**PROBLEM**
Looking at the listing below, retype exactly the lines starting at the one containing "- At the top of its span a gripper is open" and ending at the one containing "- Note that", both included, and nothing else.
[[ GIVEN INFORMATION, beginning ]]
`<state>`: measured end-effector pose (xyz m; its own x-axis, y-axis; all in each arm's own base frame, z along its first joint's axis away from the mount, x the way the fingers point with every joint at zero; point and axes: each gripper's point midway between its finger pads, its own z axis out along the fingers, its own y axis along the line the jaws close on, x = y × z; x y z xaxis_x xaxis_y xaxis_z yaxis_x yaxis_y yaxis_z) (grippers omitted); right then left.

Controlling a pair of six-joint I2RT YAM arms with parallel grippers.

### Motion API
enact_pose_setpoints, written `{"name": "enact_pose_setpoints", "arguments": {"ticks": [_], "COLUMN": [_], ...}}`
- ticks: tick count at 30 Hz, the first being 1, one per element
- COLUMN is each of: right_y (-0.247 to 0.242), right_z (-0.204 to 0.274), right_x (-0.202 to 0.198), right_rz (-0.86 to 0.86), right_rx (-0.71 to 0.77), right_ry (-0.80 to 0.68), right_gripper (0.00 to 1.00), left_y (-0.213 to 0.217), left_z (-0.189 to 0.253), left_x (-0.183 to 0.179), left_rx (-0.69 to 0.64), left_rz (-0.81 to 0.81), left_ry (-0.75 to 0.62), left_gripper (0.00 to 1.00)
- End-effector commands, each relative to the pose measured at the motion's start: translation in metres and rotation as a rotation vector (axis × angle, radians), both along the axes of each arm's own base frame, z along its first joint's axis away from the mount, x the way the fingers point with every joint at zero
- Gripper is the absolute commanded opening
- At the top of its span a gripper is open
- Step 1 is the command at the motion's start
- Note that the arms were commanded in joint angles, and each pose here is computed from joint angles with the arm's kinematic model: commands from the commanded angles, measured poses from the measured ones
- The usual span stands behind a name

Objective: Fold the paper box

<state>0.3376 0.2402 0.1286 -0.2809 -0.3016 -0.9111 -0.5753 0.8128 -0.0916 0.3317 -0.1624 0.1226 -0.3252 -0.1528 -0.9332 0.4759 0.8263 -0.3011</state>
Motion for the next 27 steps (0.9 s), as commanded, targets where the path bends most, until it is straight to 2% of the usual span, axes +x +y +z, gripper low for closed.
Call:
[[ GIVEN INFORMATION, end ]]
**ANSWER FOR THIS EXERCISE**
- At the top of its span a gripper is open
- Step 1 is the command at the motion's start
- Note that the arms were commanded in joint angles, and each pose here is computed from joint angles with the arm's kinematic model: commands from the commanded angles, measured poses from the measured ones

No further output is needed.